I am struggling with scans of old drawings, trying to clean them without losing the details. Let’s say I have such sample:
I got best results with denoise (profiled) module but there is nothing for free - I’m losing some details. I know DT is mostly for raw photos editing but I like its powers and use it for JPEG and TIFF bitmaps too. So, two questions:
do you have some “magic” method to get rid of dust, speckles etc. for this particular material,
or maybe I’m trying to hammer a nail with a meat mallet instead of real hammer (in other words, I should use another software).
You have two levels of structure in the background:
the structure of the paper
dust, decolorations of the paper (fungus?), perhaps other spots. Of these, fungus spots (yellow/brown) are in the paper, dust of course is deposited on top (or on the scanner glass).
The latter are larger than the paper texture.
If you want to keep the paper texture, you’ll probably have to remove each of larger blemishes by hand (retouch module, which does have the advantage that you recover some texture in the retouched areas). Any denoise procedure aggressive enough to get rid of the large artefacts will smooth away all of the fine detail in the background (and the bird, if it’s not protected through a mask). That’s not specific to dt, but inherent in how denoising works, so switching to another software won’t help there.
As an alternative, you can of course mask out the relevant areas of the picture, and add a large amount of exposure to the rest (turning the background to pure white).
Or, if you are only interested in the bird, crop out as much as possible of the background before removing the remaining spots.
A lot depends on why the scan was made. If it’s to be an archival record of the original page, you won’t treat it the same way as when it’s an illustration aimed at showing the bird species.
Fully understand, that 1 and 2 are a lot of manual work and that you want to have an option to quickly remove everything except the main object.
Yes, that is an easy option!
You could try to save time by
roughly drawing a mask ("drawn & parametric mask) around the object (not very accurate)
invert it, yes
switch on “display mask” option
play around with mask refinement parameters (feathering, blur, opacity, contrast)

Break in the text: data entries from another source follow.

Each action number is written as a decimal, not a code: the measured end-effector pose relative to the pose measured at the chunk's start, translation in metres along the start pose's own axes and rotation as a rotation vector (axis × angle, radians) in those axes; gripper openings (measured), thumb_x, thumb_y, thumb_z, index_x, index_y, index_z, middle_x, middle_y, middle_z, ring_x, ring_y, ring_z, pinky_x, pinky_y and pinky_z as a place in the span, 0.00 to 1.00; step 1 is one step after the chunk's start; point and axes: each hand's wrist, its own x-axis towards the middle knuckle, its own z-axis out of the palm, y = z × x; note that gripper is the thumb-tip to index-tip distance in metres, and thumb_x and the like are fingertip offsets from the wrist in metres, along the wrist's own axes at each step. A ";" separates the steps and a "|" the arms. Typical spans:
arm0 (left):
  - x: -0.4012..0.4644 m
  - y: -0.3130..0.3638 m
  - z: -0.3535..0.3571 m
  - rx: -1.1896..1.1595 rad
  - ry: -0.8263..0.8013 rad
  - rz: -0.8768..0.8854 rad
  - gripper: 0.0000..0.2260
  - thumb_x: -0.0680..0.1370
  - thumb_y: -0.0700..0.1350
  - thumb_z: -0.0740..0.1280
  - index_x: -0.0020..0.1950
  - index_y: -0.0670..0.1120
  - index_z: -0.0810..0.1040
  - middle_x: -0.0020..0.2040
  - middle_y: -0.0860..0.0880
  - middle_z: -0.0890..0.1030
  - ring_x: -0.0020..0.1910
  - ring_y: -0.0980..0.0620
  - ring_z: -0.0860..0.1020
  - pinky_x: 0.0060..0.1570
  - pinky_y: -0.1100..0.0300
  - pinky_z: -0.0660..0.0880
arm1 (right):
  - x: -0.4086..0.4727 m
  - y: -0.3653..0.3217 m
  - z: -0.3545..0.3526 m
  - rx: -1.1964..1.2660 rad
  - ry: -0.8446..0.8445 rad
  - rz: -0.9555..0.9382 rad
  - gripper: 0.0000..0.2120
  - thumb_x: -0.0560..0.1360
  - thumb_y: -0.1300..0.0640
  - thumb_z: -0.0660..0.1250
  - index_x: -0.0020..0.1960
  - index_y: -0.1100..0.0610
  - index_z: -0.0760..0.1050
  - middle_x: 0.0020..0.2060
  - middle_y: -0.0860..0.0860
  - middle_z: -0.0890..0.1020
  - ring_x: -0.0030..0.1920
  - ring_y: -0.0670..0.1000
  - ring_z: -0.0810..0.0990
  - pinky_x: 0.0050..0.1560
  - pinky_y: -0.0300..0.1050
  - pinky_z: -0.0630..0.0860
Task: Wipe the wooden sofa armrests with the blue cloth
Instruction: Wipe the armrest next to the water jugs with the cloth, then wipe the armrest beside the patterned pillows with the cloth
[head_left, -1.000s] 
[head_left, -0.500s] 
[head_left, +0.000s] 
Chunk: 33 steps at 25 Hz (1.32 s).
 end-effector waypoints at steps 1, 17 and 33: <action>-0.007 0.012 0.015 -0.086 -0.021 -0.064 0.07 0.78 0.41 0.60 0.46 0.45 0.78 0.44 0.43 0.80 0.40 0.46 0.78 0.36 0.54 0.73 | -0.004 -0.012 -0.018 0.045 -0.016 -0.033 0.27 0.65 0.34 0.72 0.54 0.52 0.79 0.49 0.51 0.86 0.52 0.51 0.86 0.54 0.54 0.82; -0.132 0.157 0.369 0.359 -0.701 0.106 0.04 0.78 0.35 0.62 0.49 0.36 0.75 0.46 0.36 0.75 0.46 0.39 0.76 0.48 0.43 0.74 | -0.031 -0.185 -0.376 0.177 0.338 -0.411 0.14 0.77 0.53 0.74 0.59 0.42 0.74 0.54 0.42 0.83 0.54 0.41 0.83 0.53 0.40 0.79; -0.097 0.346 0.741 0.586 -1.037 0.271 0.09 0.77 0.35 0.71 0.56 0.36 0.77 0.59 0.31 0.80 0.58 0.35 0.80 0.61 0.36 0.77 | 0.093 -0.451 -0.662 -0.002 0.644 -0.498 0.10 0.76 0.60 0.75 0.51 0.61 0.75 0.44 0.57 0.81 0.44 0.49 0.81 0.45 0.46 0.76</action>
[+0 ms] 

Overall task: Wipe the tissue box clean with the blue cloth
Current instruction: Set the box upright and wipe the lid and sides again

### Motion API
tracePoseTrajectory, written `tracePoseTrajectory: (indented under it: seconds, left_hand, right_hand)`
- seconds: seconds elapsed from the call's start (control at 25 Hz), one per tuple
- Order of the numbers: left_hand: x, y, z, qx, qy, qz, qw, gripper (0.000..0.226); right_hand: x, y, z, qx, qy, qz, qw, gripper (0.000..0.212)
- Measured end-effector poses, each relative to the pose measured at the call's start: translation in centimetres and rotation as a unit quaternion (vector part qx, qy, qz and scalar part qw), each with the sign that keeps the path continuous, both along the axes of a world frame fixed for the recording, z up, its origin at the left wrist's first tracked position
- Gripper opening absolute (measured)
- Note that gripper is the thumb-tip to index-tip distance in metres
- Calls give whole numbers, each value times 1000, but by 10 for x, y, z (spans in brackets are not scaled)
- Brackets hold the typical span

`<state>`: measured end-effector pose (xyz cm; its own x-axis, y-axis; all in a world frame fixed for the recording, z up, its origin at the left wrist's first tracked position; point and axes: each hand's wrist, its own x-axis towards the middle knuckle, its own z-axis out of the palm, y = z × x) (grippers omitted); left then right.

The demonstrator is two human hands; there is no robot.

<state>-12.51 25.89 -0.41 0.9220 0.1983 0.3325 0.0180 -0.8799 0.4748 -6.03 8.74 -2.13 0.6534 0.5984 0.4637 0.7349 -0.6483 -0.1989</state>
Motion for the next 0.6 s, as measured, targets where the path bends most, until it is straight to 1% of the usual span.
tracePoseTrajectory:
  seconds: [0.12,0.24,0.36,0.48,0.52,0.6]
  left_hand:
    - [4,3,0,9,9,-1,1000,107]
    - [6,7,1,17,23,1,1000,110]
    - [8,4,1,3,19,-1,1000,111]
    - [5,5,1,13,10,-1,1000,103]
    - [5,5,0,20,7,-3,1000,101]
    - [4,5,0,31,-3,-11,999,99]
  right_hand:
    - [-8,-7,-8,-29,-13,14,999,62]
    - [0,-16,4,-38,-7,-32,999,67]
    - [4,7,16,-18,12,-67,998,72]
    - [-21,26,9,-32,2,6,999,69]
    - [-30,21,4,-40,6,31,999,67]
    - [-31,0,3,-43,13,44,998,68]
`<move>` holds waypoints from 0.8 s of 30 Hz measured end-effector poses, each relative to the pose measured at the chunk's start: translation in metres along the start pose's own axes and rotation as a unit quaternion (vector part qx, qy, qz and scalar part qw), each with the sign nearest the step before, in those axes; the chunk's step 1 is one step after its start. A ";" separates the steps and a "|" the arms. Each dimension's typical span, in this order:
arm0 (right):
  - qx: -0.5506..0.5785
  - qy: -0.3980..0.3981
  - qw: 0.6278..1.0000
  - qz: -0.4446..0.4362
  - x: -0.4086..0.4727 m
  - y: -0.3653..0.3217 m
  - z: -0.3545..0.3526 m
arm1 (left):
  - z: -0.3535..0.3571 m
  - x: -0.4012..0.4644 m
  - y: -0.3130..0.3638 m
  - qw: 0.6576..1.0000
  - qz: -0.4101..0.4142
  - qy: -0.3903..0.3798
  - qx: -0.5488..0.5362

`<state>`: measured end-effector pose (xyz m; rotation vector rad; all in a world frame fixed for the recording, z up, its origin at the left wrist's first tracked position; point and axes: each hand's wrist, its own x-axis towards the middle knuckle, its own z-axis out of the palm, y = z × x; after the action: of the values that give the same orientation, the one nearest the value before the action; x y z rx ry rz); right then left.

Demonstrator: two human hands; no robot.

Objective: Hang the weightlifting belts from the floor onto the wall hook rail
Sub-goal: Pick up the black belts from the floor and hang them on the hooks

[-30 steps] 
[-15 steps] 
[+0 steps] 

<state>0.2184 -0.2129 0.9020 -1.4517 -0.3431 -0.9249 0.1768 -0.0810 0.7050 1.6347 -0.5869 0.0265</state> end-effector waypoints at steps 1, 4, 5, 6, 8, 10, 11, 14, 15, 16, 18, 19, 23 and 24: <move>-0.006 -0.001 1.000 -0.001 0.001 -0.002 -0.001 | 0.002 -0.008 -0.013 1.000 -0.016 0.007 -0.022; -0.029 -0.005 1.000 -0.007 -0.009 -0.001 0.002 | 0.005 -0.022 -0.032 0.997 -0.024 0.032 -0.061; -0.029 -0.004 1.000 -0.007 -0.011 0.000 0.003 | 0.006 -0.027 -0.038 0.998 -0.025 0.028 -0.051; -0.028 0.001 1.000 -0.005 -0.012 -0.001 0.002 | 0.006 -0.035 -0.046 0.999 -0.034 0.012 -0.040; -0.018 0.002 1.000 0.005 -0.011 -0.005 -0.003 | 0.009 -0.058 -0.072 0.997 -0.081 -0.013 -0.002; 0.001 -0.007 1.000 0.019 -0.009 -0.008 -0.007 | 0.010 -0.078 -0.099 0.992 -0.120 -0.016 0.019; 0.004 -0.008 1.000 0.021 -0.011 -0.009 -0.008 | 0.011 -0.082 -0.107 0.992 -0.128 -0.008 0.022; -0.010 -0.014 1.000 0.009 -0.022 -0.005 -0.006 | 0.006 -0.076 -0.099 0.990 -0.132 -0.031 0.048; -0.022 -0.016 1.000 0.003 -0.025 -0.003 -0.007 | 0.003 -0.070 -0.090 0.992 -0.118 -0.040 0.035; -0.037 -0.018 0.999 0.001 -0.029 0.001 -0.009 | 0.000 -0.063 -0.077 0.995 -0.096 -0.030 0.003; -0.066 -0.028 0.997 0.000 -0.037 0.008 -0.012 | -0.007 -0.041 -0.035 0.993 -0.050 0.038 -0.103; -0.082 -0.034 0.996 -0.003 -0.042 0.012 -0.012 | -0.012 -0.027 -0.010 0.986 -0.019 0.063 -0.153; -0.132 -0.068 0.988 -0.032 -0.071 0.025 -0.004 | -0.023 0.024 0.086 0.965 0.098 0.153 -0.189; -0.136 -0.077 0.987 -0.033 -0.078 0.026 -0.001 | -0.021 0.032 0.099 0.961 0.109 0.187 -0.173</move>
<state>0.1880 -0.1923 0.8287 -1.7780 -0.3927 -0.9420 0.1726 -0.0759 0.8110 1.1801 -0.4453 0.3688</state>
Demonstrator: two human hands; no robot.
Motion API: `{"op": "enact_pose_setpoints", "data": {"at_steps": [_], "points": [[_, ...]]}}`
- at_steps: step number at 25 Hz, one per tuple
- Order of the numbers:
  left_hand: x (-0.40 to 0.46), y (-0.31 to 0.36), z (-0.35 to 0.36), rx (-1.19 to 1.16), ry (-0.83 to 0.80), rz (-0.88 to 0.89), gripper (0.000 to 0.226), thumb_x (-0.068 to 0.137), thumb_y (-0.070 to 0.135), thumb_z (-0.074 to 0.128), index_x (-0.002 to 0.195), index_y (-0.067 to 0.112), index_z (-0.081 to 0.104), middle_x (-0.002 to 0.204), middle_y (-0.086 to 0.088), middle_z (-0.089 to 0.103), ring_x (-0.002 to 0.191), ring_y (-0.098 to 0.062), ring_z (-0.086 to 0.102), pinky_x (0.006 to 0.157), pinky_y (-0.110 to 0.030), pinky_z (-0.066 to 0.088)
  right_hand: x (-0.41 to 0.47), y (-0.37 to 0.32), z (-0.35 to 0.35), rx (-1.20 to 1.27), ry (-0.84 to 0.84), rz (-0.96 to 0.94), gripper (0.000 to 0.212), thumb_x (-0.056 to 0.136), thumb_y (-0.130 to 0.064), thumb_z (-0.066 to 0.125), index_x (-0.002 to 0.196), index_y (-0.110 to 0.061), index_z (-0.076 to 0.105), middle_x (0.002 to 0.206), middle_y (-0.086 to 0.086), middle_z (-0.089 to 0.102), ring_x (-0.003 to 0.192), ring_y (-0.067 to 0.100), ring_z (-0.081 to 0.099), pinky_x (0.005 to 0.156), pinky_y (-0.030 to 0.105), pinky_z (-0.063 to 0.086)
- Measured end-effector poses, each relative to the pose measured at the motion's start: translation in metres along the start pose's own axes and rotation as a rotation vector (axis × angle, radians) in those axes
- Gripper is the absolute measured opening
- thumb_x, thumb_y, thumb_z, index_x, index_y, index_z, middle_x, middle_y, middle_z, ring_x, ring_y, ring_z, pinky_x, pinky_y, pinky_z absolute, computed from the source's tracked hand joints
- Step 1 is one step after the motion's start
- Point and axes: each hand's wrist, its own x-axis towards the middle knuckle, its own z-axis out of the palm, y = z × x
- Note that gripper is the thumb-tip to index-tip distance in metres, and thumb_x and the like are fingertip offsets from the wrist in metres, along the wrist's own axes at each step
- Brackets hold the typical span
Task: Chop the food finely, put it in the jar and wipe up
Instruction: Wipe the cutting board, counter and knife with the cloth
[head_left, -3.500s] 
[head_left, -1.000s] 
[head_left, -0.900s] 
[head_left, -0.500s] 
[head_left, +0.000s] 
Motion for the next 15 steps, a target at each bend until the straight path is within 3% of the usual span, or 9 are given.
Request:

In your use case it should be quite easy to refine the mask to have everything except the object (parrot) masked for denoise (or whatever module you want to use)
Much thanks to all of you. I have to try different methods and find the best. I’ll share the results in few days (or I’ll come back with additional questions).
OK, after some time wasted for life I come back with my thoughts. Darktable is good but it is almost impossible for me to set appropriate parameters (g, R, G, B etc.) values to get exact mask (*). I found it is much easier to use Gimp for this task - especially Foreground Selection Tool and Fuzzy Selection, of course with some tuning. Then I can export it to TIFF and do other processing in Darktable.
Thank you all for help and advice.
(*) Of course it is possible with some specific samples and much of experience.